As a development engineer in the medical device industry, it has been my experience that using and following the FDA Design Control process can often be a burden to the development team that can cause inefficiencies and delays in the development of medical devices.
One of the biggest reasons this becomes a burden is the documentation process that typically goes along with most company’s interpretations of how to follow the design control process. This interpretation typically includes a series of documents. Documents such as marketing requirements, user requirements, and design requirements--as a few examples--are all typically written and released at the beginning of a product's development.
Each of these requirements tends to be made into their own stand-alone documents that go through a company’s document control system, typically the DCO (design change order) process where a hard-copy is circulated for review, signature, and then filed by document control. In a paper system we all know this can take some time and hand holding to get documents signed off and released. These documents are often released and rarely revisited as the product development cycle gets under way and the team goes to work.

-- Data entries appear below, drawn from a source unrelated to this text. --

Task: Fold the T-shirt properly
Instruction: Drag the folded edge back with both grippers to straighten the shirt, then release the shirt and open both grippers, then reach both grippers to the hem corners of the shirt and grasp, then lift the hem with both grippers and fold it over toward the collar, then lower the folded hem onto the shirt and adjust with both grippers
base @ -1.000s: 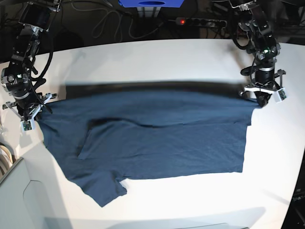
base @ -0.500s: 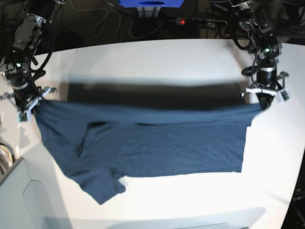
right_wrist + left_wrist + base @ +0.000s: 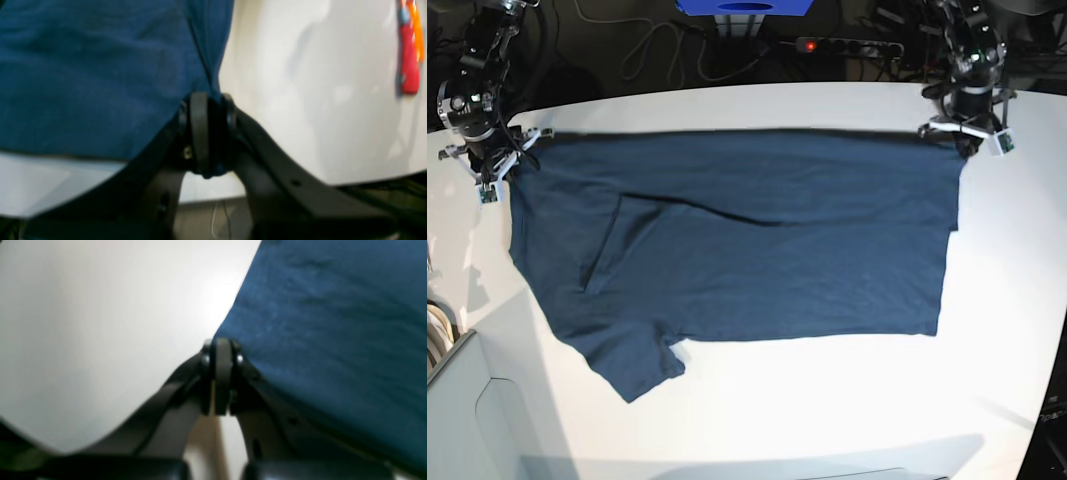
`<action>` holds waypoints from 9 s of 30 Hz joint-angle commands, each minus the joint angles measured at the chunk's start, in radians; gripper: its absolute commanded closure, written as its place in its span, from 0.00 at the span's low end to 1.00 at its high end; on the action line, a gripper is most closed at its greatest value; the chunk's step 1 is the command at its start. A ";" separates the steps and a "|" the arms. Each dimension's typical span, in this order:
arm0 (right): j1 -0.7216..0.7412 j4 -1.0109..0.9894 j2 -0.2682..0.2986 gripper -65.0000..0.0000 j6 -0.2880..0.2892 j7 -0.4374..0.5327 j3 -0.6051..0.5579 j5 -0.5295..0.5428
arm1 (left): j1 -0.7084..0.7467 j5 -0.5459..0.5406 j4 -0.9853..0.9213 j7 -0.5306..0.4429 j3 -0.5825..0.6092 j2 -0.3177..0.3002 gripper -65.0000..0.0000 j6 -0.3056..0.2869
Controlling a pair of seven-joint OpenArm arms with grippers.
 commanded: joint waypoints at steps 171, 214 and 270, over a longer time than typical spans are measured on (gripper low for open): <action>0.683 -0.740 0.081 1.00 -0.002 0.693 -0.340 0.006 | -0.628 -0.004 -0.422 -0.173 0.342 -0.202 1.00 0.003; 0.069 -0.210 0.067 1.00 0.004 0.678 -0.161 0.003 | -0.143 -0.004 -0.022 -0.179 0.108 -0.048 1.00 0.002; 0.123 -0.219 0.067 1.00 0.188 0.430 -0.136 0.003 | -0.125 -0.004 -0.099 -0.179 0.115 -0.048 1.00 0.002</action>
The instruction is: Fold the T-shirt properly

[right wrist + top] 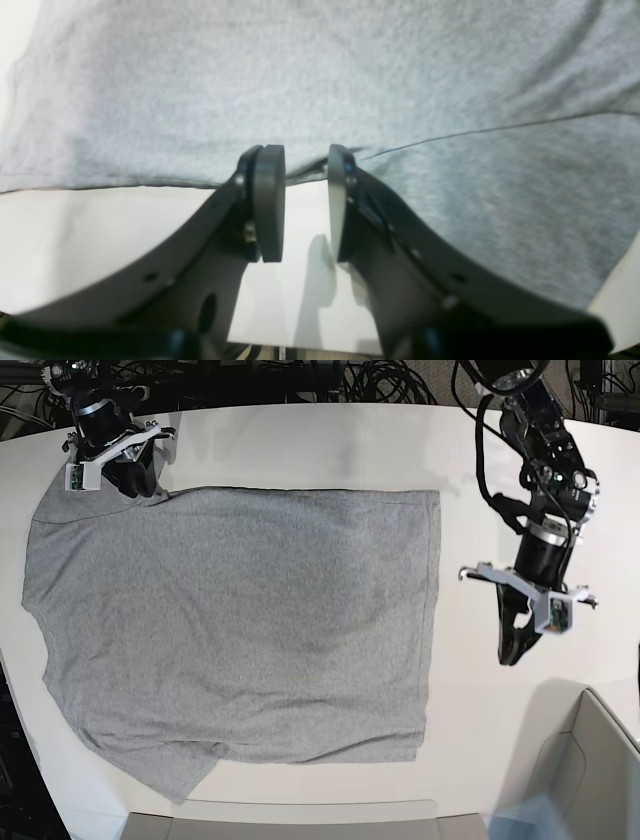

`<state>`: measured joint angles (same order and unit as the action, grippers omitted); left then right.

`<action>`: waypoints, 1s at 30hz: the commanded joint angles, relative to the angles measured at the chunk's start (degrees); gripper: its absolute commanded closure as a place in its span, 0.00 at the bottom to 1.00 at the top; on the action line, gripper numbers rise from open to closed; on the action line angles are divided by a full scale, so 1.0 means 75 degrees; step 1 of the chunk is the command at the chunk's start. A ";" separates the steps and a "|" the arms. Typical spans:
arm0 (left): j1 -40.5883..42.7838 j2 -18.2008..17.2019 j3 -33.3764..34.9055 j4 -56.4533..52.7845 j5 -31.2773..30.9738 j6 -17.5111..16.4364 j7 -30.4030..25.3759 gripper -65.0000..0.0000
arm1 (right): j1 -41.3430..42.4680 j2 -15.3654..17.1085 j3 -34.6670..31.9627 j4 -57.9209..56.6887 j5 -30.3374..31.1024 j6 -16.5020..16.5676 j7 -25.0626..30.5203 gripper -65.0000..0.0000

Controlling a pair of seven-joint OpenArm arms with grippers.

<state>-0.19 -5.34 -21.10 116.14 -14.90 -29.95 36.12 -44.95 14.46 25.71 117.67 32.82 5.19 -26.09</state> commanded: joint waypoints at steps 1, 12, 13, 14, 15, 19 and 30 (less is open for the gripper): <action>-0.0321 0.0109 -0.0017 0.0134 -0.0083 0.0249 -0.0039 0.92 | -0.0038 0.0071 0.0047 0.0141 0.0037 0.0087 0.0179 0.76; -0.1212 0.1176 0.0124 0.0099 -0.0048 0.2546 0.0090 0.91 | -0.0049 0.0071 0.0211 0.0141 0.0037 0.0099 0.0202 0.76; -0.1259 0.1176 0.0299 0.0099 -0.0048 0.2652 0.0090 0.91 | -0.0049 0.0071 0.0211 0.0141 0.0037 0.0099 0.0202 0.76; -0.1306 0.1164 0.0546 0.0052 -0.0048 0.2793 0.0090 0.91 | -0.0049 0.0071 0.0211 0.0141 0.0037 0.0099 0.0202 0.76; -0.1364 0.1152 0.0780 0.0017 -0.0048 0.2875 0.0055 0.91 | -0.0049 0.0071 0.0211 0.0141 0.0037 0.0099 0.0202 0.76; -0.1435 0.1093 0.2233 -0.0053 -0.0048 0.3062 -0.0625 0.90 | -0.0049 0.0129 0.0211 0.0141 0.0037 0.0099 0.0202 0.76; -0.1294 0.1375 0.3593 -0.0089 -0.0118 -0.0208 -0.1704 0.90 | -0.0049 0.0129 0.0211 0.0141 0.0037 0.0111 0.0190 0.76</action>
<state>-8.62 4.49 5.63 114.48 -15.07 -32.58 24.93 -44.93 14.87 26.87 117.67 32.82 5.28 -26.15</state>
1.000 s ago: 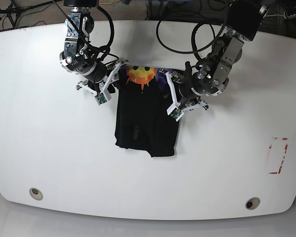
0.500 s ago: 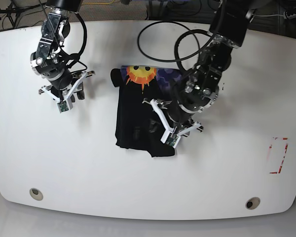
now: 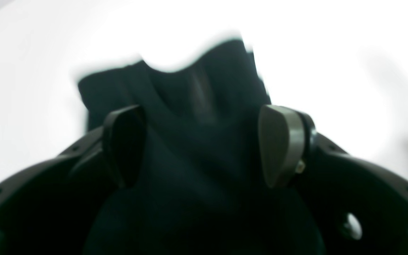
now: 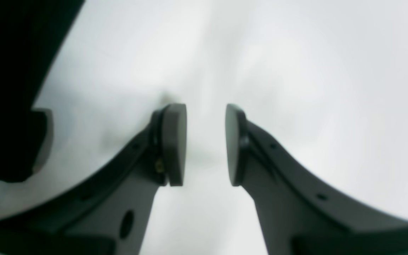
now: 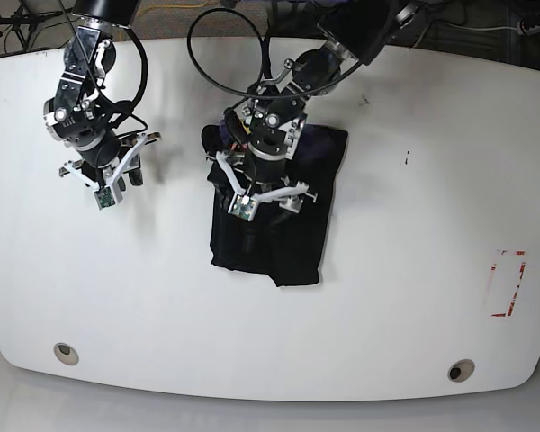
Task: Fold the T-shirt properly
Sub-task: 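Release with the right gripper and grasp the bundle with the left gripper, then carry the folded shirt with the left gripper to the table's edge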
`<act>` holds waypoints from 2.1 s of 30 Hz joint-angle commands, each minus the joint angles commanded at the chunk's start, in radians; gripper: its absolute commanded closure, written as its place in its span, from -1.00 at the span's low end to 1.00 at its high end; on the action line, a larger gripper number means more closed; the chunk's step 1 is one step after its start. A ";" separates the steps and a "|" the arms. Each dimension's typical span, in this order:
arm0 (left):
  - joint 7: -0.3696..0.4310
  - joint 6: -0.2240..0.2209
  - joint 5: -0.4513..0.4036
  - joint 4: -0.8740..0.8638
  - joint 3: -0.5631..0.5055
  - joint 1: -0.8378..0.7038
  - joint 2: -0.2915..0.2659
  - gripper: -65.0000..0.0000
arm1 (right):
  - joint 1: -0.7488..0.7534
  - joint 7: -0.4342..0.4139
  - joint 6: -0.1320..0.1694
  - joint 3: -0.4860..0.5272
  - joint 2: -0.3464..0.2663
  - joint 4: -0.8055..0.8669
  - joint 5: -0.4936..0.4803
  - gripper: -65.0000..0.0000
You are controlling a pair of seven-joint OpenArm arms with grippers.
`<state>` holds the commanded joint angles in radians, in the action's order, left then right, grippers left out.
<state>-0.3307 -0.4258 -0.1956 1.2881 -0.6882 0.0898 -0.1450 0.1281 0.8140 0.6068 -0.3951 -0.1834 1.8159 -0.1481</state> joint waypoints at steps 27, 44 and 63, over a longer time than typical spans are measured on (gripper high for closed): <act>0.038 0.157 0.000 -0.087 0.347 -0.075 0.287 -0.45 | 0.005 0.000 0.000 -0.002 0.000 0.002 0.000 0.47; 0.038 0.494 -0.002 -0.147 0.640 -0.132 0.568 -0.45 | 0.020 0.000 0.000 -0.002 0.002 0.006 0.000 0.47; 0.035 0.764 0.000 -0.118 0.931 -0.301 0.735 -0.44 | 0.057 0.000 0.000 0.002 0.055 0.087 0.000 0.47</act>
<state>-0.2954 0.3383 -0.1956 1.1699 0.2432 -0.2110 0.5900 0.1849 0.8140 0.6068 -0.3936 -0.1281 1.9034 -0.1481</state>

One of the reasons is the documents become obsolete or incomplete fairly quickly as the team goes through the design process and revising the document each and every time there is a change, will only stop progress on what could be important testing, design, and collaboration activities to get that product to market. What sometimes happens is these requirement documents are updated retrospectively to reflect what the team has learned the product should be and requirements it should meet. This in turn makes design control something that is seen as another item to be checked off in an effort to be in compliance.
There is a major disconnect here in that the natural design process a development team will go through is fluid, collaborative, and constantly changing and a company’s Document or Engineering Change Order process cannot possibly keep up. In this current state of operation there are a few questions that need to be asked and common habits that should be challenged. One of the biggest questions is why do we have to establish all these separate documents capturing different types of requirements in the first place and is it the most effective way?
Don’t they all interconnect with each other to define the medical device purpose and design? It can be a challenge to make and remember these connections and then continually drive the product development to successfully meet them all. Wouldn’t it make more sense to more clearly define and even show the relationships between what the market requires and the design needs directly? This way the picture is always clear on where the device purpose is originating from and the direct design features that must be created.
Design control is a methodology--not a documentation system. The methodology at its core requires user needs, design inputs, design outputs, verification, and validation of those outputs. In my opinion the connections between those design control essentials is what holds the most value to the development team on a daily basis. When the essential reasons for a medical device are not regularly referenced, inefficiencies and the dreaded scope creep almost always come into the picture. Those essentials and connections define what work needs to be done to bring a medical device to market.
An embodiment of this approach is what could be called a design control matrix where the user needs, design inputs, design outputs, verification, and validation are listed together but more importantly are linked to each other creating the matrix. A company pioneering an online tool for creating and managing this design control matrix is Greenlight Guru.
A system, like Greenlight Guru’s design control matrix, that keeps the development team always aware of the driving need behind their work and emphasizes the connections between the essential pieces of the design control methodology should be the way of the future for medical device companies, especially the small start-ups where no time or resource can be wasted with often limited budget and personnel.
Design control can and should be seen as a tool, the tool, to help coordinate and drive the team’s effort; as the road map or the central control for product development, not a road block. It can be a tool that allows collaboration but also implements the necessary levels of control to hold up under audit. Utilizing this new approach to design control will create an extremely efficient work environment improving development cycle time, which ultimately translates to speed to market.